When businesses infuse cutting-edge innovations like AI into their operations, it can drive sustainable, long-term growth, futureproof them against economic headwinds, and create lasting competitive advantage. While the market dialog is dominated by incredible new AI-driven services, there is untapped value in the hundreds of millions of existing applications that can now be modernized and infused with AI.

Without modernization, organizations may miss out on the full value of their investments, lag behind the competition, or fall prey to costly disruptions—and they certainly won’t be positioned to develop tomorrow’s leading AI innovations. Pitfalls like these are already a reality for many: according to the Forrester study exploring modernization, one in four business decision-makers experienced digital platform failures due to modernization challenges.

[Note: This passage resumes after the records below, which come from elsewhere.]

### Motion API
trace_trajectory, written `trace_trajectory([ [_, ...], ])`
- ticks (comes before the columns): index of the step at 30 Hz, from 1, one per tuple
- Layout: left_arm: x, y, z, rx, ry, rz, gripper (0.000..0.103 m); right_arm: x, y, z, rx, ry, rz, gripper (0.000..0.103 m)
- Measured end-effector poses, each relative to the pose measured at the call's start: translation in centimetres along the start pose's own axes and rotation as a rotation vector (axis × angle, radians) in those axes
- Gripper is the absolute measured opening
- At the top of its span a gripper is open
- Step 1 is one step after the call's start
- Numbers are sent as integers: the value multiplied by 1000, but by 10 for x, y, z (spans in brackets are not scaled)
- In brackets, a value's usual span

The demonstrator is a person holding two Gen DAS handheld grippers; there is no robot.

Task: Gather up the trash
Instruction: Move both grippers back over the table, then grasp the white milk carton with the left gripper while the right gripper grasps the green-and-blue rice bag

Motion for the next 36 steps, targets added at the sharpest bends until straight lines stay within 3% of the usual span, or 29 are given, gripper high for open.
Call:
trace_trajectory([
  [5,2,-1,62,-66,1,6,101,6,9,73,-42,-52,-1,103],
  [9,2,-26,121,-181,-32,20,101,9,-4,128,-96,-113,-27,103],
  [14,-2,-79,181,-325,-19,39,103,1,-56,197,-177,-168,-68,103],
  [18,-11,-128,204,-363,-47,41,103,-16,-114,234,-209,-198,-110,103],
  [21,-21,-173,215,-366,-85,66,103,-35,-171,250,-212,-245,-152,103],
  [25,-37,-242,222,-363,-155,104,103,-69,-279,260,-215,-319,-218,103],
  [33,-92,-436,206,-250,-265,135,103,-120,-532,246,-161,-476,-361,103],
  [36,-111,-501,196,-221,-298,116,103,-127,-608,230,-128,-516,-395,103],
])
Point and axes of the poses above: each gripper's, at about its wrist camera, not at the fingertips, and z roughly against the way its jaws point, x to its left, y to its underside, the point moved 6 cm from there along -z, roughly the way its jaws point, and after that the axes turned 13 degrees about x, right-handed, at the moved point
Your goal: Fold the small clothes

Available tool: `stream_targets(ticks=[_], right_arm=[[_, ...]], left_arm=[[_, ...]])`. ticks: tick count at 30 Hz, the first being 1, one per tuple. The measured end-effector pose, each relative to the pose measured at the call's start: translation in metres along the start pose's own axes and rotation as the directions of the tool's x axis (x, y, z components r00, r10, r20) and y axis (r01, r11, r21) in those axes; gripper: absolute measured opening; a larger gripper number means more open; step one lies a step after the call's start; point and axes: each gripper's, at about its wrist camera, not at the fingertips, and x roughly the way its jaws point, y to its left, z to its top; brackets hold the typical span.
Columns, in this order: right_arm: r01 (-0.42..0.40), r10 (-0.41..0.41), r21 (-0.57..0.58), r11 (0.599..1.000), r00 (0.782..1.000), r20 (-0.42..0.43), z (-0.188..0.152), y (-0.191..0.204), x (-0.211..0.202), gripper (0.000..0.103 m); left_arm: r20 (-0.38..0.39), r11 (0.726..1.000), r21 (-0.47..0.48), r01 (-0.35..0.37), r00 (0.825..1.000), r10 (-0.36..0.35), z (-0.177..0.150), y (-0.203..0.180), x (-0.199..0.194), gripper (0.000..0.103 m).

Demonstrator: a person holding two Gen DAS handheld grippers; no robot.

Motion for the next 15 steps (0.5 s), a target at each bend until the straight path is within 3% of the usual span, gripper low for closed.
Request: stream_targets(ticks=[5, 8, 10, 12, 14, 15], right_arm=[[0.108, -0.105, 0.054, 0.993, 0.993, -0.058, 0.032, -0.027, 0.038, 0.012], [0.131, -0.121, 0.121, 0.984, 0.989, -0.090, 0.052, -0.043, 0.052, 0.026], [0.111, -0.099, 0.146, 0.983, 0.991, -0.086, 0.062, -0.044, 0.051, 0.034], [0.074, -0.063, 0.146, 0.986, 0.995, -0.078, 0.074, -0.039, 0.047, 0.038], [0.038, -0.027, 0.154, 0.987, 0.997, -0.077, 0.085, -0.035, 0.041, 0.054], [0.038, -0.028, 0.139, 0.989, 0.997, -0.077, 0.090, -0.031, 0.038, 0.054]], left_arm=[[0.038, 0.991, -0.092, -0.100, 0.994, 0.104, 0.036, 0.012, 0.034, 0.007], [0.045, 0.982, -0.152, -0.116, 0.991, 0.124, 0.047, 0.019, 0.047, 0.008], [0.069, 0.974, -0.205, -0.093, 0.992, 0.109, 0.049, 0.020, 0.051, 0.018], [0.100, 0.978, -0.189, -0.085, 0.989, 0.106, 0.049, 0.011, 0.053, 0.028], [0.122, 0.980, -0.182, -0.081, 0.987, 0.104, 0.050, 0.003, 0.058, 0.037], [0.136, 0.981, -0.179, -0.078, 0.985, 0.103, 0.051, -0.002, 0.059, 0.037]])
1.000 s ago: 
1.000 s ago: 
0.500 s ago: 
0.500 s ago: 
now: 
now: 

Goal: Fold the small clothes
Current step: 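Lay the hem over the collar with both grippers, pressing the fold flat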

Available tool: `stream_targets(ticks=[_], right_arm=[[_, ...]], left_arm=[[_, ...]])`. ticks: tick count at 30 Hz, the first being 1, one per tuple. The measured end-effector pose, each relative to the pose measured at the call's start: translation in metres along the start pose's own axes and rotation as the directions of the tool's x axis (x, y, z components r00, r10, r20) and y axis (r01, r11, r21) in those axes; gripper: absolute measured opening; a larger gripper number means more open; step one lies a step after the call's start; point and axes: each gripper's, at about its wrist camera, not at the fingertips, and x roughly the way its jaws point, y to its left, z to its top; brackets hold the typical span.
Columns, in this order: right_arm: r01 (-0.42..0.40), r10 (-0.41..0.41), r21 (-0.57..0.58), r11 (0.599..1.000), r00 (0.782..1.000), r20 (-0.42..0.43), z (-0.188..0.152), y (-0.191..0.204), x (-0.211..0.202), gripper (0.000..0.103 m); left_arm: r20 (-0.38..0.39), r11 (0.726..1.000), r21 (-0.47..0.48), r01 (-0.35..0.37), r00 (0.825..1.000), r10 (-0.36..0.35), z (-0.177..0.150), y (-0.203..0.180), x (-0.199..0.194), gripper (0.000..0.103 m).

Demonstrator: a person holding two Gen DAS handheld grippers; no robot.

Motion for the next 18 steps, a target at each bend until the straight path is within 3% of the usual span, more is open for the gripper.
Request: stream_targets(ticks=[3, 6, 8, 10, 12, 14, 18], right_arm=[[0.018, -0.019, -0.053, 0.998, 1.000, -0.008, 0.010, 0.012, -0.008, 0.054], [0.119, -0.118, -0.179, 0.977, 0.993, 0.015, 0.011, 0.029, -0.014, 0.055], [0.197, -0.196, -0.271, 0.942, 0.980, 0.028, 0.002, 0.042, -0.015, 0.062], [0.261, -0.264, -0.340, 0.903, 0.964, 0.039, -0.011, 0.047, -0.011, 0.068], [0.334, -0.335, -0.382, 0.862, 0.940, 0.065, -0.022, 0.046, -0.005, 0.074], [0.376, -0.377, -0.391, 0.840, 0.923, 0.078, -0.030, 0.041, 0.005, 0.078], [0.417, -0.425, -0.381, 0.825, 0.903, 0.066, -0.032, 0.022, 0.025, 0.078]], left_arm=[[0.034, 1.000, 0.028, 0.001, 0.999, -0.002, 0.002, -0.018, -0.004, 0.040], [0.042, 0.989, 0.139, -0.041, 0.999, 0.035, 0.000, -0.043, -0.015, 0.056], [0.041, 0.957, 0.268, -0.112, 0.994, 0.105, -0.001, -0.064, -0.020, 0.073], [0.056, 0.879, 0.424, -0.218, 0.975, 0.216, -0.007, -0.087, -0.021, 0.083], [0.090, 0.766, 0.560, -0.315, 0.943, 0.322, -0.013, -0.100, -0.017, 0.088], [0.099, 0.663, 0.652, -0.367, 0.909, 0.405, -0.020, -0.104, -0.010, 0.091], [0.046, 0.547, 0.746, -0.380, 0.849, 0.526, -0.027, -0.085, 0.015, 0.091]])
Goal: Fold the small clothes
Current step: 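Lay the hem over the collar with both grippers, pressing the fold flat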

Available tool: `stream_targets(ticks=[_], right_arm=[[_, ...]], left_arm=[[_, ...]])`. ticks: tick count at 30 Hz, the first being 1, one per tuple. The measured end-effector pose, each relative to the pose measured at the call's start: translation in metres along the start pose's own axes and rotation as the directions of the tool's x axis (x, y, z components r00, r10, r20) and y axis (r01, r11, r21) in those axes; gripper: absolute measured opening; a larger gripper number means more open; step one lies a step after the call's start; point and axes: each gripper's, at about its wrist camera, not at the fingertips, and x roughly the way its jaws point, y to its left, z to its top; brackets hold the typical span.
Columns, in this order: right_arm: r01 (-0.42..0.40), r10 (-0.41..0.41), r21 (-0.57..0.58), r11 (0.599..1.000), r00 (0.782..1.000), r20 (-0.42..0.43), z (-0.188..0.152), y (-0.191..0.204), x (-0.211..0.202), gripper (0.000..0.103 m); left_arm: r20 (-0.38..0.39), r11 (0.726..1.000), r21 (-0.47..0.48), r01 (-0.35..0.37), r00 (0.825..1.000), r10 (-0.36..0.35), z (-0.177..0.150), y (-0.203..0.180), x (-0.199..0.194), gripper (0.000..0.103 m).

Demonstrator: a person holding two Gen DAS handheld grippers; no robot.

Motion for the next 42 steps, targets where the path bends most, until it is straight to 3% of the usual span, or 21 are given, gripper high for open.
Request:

Because true modernization can (and should) touch every area of your business, it gets complex, involving everything from processes and systems to orchestration and strategic planning. As a result, many leaders aren’t sure where to begin—which is why we’ve created this blog series to chart a course through modernization with AI readiness in mind. 

In this first blog, I’ll cover what modernization really means, why it matters for your business, and how to think about modernization as your path to AI value.

Modernization is a holistic approach 

The first step on your modernization journey is to get clear about what differentiates modernization from more piecemeal approaches. Modernization means updating and improving assets across all business areas so they work well with evolving digital software and the cloud. This is a holistic approach that includes people, processes, and skillsets along with data, apps, and infrastructure.

Modernization breathes new life into legacy technologies to prime them for AI

Earlier I mentioned that modernization is critical to the future of your business—let’s give a little background as to why. For decades, businesses grew up alongside purpose-built digital solutions that met the needs of the day. These solutions are now struggling to meet current needs. For example, they can’t easily incorporate the latest AI capabilities because they weren’t built for fast-paced innovation cycles. This tech also often works in siloes and may not be able to process large amounts of data to support the latest intelligent services. Take it from Sapiens, an insurance platform provider across thirty countries: they struggled to innovate because their digital practices were established before they adopted the cloud. 

Modernization helped Sapiens overcome these issues and prime their operations for AI innovation by migrating, transforming, and distributing their key applications. This allowed them to accelerate their development processes and their innovation cycle, since developers could devote more time and resources to improvements rather than maintenance.

“Using and investing in Microsoft Azure tools to automate some of our infrastructure and processes, we managed to cut our time to market in half and reduced our operational overhead by at least 40 percent.”—Michael Mirel, Head of Cloud and DevOps Center of Excellence at Sapiens.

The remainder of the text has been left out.